What lines in the records below contain the string "camera"? Copy every one.

Start of Block

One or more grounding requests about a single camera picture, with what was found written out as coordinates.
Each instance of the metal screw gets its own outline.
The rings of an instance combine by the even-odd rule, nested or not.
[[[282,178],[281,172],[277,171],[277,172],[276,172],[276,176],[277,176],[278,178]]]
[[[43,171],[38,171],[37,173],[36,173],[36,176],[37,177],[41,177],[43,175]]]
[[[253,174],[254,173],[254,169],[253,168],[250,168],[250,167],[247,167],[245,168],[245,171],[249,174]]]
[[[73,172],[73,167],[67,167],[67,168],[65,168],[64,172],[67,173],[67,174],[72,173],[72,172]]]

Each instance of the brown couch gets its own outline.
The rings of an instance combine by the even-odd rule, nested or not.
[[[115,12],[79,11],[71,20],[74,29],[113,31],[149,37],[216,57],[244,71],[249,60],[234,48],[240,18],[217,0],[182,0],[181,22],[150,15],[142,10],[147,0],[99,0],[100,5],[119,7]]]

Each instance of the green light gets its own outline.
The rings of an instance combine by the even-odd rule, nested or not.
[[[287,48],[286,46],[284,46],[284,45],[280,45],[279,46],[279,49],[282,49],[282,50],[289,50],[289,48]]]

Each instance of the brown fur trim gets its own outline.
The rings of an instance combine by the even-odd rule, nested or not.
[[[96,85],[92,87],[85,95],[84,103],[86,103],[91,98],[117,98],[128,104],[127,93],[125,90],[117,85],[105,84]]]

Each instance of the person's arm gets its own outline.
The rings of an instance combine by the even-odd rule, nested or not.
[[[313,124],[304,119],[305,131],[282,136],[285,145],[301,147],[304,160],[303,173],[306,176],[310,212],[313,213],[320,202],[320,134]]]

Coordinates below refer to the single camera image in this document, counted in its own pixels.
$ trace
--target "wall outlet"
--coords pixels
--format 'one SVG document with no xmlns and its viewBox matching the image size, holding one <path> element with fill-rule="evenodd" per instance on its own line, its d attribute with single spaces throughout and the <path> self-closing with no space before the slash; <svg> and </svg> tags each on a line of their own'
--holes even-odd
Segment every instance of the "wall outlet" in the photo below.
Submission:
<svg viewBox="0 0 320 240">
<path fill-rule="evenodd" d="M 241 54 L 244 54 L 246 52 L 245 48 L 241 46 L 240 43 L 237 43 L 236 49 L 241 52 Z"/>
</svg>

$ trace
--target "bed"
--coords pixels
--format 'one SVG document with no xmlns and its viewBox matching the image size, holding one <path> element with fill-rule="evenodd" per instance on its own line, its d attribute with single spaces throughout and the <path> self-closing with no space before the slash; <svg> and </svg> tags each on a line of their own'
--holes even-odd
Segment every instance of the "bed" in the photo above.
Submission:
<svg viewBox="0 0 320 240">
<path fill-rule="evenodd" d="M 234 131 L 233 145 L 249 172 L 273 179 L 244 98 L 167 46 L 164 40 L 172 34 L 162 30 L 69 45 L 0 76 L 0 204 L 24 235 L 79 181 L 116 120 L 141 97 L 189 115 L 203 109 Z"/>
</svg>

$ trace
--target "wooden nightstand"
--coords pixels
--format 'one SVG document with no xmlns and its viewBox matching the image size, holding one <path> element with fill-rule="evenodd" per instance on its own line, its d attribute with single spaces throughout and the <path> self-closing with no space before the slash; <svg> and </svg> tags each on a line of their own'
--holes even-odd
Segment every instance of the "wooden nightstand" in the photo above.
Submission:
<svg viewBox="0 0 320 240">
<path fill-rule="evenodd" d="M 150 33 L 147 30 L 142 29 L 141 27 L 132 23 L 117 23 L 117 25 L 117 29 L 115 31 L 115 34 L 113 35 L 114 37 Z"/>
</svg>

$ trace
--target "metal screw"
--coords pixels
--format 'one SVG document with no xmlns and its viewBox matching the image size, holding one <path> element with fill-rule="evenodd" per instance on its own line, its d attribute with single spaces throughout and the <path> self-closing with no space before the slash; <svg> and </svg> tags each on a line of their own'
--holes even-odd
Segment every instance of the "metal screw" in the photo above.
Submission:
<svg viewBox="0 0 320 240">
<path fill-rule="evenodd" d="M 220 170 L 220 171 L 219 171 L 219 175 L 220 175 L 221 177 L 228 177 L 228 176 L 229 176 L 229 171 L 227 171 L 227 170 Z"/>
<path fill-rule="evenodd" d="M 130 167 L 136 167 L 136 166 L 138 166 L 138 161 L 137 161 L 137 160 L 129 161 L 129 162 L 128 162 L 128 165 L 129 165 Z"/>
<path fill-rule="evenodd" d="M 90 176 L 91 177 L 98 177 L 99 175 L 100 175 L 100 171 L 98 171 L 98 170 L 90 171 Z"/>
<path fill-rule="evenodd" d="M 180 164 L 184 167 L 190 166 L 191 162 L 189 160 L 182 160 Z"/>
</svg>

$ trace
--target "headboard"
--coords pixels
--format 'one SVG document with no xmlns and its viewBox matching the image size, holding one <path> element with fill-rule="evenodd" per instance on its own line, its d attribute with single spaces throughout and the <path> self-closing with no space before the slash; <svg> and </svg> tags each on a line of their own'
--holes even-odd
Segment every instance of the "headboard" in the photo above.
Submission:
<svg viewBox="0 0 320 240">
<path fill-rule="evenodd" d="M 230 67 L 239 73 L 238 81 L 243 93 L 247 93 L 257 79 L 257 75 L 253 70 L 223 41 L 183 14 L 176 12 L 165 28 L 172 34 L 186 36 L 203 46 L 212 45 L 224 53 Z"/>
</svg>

End of Block
Start of Block

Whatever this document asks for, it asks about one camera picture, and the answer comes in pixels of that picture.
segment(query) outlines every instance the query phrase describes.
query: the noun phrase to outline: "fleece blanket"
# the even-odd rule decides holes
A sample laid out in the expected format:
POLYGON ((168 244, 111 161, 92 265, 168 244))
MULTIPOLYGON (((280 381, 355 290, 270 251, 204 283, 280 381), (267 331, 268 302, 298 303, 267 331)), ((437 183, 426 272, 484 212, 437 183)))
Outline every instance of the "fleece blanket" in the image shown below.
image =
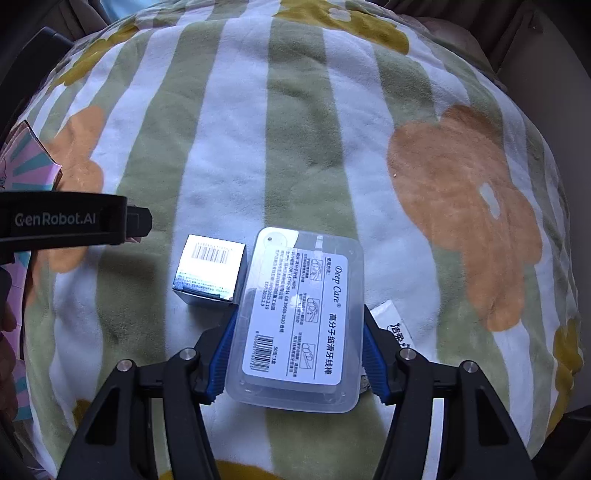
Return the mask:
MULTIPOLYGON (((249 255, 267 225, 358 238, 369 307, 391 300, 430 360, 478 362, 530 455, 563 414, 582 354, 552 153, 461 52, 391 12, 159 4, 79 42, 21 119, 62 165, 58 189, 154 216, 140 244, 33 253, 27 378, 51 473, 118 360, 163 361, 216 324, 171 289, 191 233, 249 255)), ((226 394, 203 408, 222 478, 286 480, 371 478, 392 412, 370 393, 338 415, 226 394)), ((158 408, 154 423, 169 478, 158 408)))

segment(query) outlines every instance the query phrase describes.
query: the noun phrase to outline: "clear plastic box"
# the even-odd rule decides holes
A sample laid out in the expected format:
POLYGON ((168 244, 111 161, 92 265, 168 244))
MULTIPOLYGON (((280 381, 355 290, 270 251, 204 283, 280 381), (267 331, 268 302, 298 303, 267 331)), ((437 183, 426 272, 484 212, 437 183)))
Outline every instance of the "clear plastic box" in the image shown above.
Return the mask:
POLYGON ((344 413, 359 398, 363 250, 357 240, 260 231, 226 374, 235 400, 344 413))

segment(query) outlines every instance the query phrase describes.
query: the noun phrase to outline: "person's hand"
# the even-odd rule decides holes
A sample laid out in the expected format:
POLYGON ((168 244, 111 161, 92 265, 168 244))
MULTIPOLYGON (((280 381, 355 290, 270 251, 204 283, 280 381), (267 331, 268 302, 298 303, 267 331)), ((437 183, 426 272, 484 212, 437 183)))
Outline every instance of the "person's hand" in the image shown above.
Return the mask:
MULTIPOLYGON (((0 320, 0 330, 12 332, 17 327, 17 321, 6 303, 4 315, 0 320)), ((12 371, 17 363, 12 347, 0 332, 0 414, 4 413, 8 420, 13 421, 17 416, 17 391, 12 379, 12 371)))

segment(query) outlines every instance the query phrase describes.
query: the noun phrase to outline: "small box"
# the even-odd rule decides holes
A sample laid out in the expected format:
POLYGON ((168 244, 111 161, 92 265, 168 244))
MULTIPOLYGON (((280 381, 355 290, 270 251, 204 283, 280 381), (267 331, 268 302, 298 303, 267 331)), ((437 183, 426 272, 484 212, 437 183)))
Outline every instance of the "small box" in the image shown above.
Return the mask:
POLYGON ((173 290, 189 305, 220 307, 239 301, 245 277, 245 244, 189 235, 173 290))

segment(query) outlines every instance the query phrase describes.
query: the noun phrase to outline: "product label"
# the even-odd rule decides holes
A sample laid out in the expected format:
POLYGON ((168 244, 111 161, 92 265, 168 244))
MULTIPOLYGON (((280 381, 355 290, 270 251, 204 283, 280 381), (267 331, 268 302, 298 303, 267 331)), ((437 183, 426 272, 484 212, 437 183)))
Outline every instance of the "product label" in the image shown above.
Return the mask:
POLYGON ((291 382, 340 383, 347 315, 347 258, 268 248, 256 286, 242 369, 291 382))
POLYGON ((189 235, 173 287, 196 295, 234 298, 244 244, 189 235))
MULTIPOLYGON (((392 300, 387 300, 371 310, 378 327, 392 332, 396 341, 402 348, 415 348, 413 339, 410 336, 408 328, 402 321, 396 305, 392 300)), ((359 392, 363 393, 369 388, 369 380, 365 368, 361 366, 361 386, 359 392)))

End of Block
Start of Block

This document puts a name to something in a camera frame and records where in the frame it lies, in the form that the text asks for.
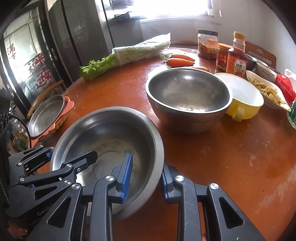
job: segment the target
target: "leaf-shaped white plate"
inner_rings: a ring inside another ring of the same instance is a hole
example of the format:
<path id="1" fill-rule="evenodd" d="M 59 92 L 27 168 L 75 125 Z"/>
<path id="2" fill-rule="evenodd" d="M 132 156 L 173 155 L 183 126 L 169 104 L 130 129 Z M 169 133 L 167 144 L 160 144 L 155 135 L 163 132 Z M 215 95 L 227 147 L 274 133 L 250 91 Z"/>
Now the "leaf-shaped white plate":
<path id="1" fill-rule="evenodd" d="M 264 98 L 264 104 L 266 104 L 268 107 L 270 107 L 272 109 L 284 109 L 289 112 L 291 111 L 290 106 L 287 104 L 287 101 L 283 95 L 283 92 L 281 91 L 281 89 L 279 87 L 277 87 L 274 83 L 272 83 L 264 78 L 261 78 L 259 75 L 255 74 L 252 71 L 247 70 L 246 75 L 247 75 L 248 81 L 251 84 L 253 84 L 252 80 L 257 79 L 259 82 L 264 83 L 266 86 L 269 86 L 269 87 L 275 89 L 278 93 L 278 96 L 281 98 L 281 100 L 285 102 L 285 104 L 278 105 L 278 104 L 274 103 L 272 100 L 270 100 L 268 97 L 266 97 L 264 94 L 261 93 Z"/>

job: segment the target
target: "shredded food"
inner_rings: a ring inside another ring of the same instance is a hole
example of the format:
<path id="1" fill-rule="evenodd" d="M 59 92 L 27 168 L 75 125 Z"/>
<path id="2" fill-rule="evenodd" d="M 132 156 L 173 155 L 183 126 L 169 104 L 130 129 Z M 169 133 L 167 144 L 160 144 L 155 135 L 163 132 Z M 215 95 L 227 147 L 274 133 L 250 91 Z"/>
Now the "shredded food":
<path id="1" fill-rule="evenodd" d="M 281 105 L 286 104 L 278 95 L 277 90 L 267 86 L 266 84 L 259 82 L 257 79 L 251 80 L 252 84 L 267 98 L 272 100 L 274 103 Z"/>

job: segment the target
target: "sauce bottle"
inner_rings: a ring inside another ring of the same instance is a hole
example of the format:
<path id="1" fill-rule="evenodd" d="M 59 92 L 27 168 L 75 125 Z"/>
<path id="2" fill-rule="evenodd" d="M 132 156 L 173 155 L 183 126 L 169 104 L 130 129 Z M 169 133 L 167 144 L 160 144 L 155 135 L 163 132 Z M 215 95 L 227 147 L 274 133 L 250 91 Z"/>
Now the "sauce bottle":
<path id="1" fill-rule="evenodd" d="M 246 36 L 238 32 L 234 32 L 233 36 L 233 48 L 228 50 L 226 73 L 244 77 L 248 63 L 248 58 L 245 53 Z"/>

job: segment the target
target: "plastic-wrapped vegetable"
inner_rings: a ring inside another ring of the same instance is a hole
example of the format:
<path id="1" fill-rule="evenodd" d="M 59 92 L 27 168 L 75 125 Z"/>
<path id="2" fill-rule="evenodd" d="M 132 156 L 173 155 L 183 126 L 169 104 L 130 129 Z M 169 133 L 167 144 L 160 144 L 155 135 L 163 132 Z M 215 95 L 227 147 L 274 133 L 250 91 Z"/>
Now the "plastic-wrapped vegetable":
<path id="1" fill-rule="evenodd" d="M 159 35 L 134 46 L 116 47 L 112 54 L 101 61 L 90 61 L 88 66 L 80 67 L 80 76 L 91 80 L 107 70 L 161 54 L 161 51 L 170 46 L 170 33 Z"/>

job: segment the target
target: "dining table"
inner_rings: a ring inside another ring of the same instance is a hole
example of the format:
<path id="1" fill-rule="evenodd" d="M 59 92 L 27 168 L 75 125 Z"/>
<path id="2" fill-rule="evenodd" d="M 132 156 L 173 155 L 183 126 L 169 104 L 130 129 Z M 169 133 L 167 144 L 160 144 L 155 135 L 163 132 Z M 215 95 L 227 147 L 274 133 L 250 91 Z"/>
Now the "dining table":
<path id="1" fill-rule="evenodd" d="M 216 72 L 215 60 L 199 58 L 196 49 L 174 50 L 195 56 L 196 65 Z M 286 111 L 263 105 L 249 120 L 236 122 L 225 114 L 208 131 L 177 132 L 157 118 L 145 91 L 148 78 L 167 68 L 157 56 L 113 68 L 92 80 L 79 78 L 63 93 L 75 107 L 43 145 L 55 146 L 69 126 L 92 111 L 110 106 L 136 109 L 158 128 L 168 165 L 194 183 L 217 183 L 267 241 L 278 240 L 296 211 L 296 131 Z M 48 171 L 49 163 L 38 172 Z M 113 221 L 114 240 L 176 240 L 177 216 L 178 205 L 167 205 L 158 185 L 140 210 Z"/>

End of Block

- _WORKED SOLUTION_
One or more grounding requests about a single camera picture, with what was found written out as coordinates.
Coordinates below refer to the single camera image in this document, counted in its own pixels.
Whatever this document asks for, it asks about one camera picture, and the answer comes in pixels of that picture.
This document puts a name to something in a camera frame and records where in the frame it lies, in the form that the text asks for.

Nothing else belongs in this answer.